Due to the PSP's control limitations compared to the Dual Shock 2, SCEA has implemented a couple of different systems to make controlling Retribution as simple as possible. For example, while you don't have complete automatic targeting, you do have a sort of "sticky" assisted targeting, enabling you to hit an opponent that your crosshair is relatively close to; in assisted-aim mode, a set of brackets appears on-screen, and your gun will naturally point toward an enemy that's enclosed by those brackets. You can also switch to manual aim on the fly for more precise gunfire, which comes in handy with the sniper rifle and certain other kinds of alt-fire.
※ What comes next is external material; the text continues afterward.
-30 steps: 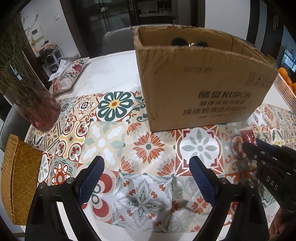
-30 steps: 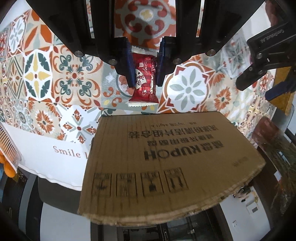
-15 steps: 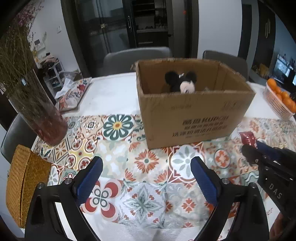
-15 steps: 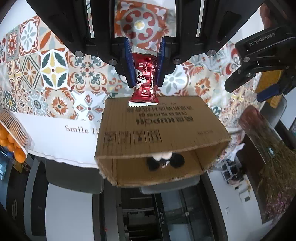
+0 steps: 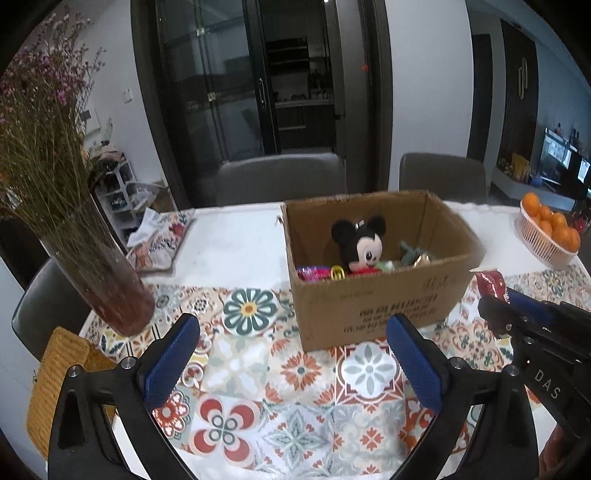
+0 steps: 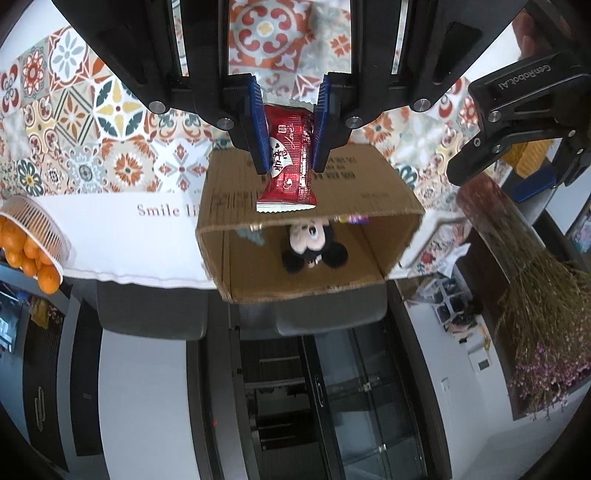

The d-pad is linked to a weapon ring, enabling for rapid switching between guns on the fly. Grayson will also automatically take cover as he approaches an appropriate object, allowing you to attack from relative safety by pressing the fire button. A big part of Resistance was juggling the widely varied arsenal to react quickly to new situations, which appears to persist here.
The interesting thing about Resistance: Retribution, really, is that a developer is really working overtime to make shooters more playable on the system. With so much of the game's combat operating automatically, Retribution will influence action games on the PSP for years to come. It's too early to say whether it'll be a good or a bad influence, but SCEA Bend does have a proven track record with this kind of thing.